Avoir peur d’Hérode ?
Quelques pharisiens sympathiques à Jésus le préviennent ici des intentions homicides d’Hérode. Cette sympathie de pharisiens envers Jésus revient à trois reprises, lorsque qu’un pharisien l’invite à partager son repas (7,36 ; 11,37; 14,1). Hérode a déjà fait décapiter Jean le Baptiste. Par la suite, il manifeste une curiosité ambiguë de connaître Jésus, dont il a entendu parler. Tiraillé par la peur et le remords, il craint ce nouveau prophète qui lui rappelle Jean (Lc 9, 7-9). Les pharisiens qui abordent Jésus craignent que celui-ci subisse le même sort que Jean. Ils pensent donc lui donner un sage conseil, en lui suggérant de se cacher.
Jésus compare Hérode à un renard, le considérant comme un personnage fourbe et sournois, qui n’ose pas intervenir directement. Mais ce n’est pas la sagesse humaine des pharisiens qui doit guider Jésus, même si leur avis peut provenir d’une certaine sympathie à son égard.
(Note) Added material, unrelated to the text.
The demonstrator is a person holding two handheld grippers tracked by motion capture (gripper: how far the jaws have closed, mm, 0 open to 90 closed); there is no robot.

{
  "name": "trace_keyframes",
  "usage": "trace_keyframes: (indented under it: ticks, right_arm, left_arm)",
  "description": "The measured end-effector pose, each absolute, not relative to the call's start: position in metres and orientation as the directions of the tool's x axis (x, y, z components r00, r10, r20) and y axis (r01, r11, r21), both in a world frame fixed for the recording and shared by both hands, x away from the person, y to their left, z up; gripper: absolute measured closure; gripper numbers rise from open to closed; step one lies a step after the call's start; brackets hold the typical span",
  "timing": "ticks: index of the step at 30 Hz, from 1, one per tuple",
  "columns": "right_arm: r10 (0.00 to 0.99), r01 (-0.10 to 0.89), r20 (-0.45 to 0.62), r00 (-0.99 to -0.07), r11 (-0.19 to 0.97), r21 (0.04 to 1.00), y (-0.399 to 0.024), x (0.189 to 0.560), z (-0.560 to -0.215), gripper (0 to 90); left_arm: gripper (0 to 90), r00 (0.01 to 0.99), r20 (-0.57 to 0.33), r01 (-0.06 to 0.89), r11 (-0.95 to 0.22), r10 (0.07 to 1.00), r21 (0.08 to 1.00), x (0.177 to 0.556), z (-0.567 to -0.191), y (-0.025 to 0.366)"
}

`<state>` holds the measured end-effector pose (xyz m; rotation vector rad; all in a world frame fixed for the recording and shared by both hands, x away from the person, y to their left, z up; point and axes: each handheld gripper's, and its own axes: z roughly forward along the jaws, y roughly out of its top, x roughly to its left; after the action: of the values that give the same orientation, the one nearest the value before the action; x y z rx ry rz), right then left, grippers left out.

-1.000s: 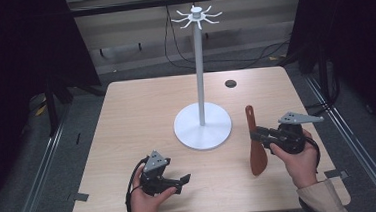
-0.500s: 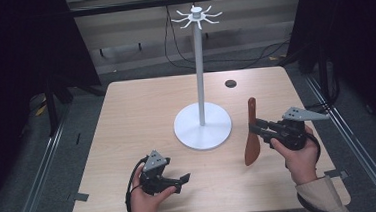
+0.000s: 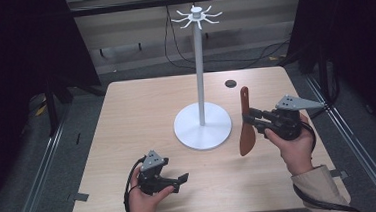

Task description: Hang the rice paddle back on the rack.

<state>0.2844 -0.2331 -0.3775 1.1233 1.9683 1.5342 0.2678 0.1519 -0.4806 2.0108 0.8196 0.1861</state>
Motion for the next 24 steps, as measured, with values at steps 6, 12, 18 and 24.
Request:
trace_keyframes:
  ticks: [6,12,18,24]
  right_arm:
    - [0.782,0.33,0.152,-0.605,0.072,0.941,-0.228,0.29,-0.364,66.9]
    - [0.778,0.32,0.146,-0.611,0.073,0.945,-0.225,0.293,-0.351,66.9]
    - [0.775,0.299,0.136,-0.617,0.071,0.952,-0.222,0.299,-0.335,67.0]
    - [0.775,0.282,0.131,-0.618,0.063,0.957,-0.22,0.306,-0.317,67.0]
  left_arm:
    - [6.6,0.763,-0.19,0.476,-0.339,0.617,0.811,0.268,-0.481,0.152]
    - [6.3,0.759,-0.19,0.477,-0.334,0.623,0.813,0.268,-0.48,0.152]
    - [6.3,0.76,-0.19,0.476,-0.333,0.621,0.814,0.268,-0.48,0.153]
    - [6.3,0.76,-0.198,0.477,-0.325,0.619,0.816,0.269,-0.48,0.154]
Seule la volonté de Dieu dirige sa mission. Celle-ci a pour seul but de libérer les possédés, esclaves qui ne se possèdent plus eux-mêmes, qui ont perdu leur identité sous l’emprise d’un envahisseur qui les domine (Lc 4,33-37). Pensons aux esclavages d’aujourd’hui, ceux de la boisson, de la drogue, du sexe, … Aujourd’hui, demain et le jour suivant, Jésus libère et guérit. Il insinue de la sorte que sa mission sera de courte durée, moins de trois ans. Il aura alors complété la mission que son Père lui a confiée.
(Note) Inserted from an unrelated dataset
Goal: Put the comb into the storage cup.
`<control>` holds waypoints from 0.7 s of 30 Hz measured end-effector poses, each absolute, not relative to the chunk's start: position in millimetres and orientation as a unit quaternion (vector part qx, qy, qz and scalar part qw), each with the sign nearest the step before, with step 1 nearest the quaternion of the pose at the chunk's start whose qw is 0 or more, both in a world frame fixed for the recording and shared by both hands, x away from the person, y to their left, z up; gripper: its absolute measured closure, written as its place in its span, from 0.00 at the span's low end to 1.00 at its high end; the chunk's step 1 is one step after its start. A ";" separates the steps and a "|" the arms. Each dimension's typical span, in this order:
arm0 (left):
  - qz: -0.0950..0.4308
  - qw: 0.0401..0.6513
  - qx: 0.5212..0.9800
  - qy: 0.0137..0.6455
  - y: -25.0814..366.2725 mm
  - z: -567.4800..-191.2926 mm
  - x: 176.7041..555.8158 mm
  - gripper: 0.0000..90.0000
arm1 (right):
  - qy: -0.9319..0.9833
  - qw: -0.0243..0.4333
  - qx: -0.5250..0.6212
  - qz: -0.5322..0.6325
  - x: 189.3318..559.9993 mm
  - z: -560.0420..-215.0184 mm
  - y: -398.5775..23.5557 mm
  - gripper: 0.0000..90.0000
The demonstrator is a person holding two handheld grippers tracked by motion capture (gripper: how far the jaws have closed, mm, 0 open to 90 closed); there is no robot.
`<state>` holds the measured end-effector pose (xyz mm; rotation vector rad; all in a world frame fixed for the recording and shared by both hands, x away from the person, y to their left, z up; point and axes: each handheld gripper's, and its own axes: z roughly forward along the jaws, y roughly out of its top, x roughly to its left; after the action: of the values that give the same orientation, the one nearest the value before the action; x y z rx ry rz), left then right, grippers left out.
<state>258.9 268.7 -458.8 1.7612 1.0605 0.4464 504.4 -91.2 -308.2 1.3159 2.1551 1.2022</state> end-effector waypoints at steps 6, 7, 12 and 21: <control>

Le plan de Dieu : le salut par la croix
Jésus conclut que cette oeuvre de libération et de guérison le conduira à la croix. Il rappellera le proverbe qu‘aucun prophète n’est bien reçu dans son pays (Lc 4,24). L’histoire juive rapporte le massacre de nombreux prophètes, à l’instigation par exemple de la reine Jézabel dans le Royaume de Samarie (1 Rois 18,4; 19,10.14). Plusieurs envoyés du Seigneur furent exécutés à Jérusalem, tel Urie, qui parla en prophète…par des paroles tout à fait semblables à celles de Jérémie. Ayant appris que le roi voulait le faire périr, Urie se réfugia en Égypte, mais un détachement se rendit dans ce pays pour s’en emparer et le ramener à Jérusalem, où le roi lui-même le tua d’un coup d’épée (Jér 26, 20-24).
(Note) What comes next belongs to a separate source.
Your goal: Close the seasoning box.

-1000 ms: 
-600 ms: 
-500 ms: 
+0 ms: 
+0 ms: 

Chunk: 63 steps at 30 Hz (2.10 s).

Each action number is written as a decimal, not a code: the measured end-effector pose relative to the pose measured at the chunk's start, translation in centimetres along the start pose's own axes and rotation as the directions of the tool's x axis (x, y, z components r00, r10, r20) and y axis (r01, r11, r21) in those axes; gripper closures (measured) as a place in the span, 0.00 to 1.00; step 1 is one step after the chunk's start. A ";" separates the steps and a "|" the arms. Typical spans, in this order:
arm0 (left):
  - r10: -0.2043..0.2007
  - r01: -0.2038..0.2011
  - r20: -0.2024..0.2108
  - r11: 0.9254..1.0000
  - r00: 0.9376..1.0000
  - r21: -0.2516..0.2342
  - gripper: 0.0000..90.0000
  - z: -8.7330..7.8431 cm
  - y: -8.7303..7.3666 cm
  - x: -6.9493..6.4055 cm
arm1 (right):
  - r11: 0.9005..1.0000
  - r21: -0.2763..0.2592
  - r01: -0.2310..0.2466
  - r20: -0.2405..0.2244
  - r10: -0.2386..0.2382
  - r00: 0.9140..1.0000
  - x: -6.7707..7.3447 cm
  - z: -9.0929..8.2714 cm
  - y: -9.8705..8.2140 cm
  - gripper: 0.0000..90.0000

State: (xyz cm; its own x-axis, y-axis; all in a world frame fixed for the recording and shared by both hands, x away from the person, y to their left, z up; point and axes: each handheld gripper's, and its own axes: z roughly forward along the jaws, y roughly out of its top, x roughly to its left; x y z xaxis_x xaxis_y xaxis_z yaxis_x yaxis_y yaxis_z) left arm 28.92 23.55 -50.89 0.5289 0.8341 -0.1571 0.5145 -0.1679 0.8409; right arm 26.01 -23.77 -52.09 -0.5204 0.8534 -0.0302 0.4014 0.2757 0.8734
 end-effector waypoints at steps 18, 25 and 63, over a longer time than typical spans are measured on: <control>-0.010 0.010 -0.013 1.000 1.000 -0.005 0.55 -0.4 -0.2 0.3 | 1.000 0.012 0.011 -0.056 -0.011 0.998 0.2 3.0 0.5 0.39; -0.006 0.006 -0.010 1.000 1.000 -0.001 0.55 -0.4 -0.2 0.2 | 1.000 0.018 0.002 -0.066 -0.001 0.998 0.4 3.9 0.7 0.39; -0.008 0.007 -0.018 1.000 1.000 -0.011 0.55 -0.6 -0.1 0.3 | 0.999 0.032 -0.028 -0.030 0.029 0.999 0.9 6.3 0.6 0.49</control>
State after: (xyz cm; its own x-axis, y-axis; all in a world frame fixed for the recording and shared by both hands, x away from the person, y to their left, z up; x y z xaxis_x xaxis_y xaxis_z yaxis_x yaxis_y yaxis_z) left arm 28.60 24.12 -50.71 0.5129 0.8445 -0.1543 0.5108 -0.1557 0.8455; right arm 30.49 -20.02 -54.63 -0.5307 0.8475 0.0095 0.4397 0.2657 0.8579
Ayant évoqué sa mort à Jérusalem, à la suite de tant de prophètes envoyés par le Seigneur, Jésus montre à quel point il est membre de son peuple, solidaire avec lui, pleurant sur son aveuglement aux appels Dieu. C’est la Sagesse qui le déclare : Je leur enverrai des prophètes et des apôtres ; ils en tueront et en persécuteront, afin qu’il soit demandé compte à cette génération du sang de tous les prophètes qui a été répandu depuis la fondation du monde (Lc 11,49s). Le Seigneur, dans son Fils Jésus, pleure sur le désastre de ceux qui refusent son offre d’alliance.
Refus final ?
Jésus a voulu rassembler en un seul corps les enfants de Dieu dispersés (Jn 11,52). Mais, à cette offre de salut, on a répondu par complot meurtrier. Aussi la conséquence, c’est que votre maison vous est laissée déserte de la présence de Dieu, qui, comme au temps du prophète Ézéchiel, quittera le temple et Jérusalem (Éz 11,23). La peine consistera dans la frustration de la vie et du bonheur que l’alliance de Dieu devait leur procurer. Mais vous ne l’avez pas voulu (Lc 13, 34) : le jugement ne vient pas de Dieu, mais du pécheur qui a préféré les ténèbres à la lumière (Jn 3, 19).
Ce refus, avec sa conséquence terrible, l’absence de Dieu, est-il définitif, sans aucun espoir ? Vous ne me verrez plus (v. 36), déclare le Sauveur envoyé par Dieu. Comme à l’époque d’Ézéchiel, lorsque le Seigneur est revenu dans son temple après l’épreuve terrible de l’Exil à Babylone, de même aujourd’hui l’impossible se réalisera. Lorsque Jésus entrera à Jérusalem, le peuple reprendra l’acclamation du psaume 118, 26: Béni soit au nom du Seigneur celui qui vient. L’amour du Seigneur est plus fort que les refus de son peuple.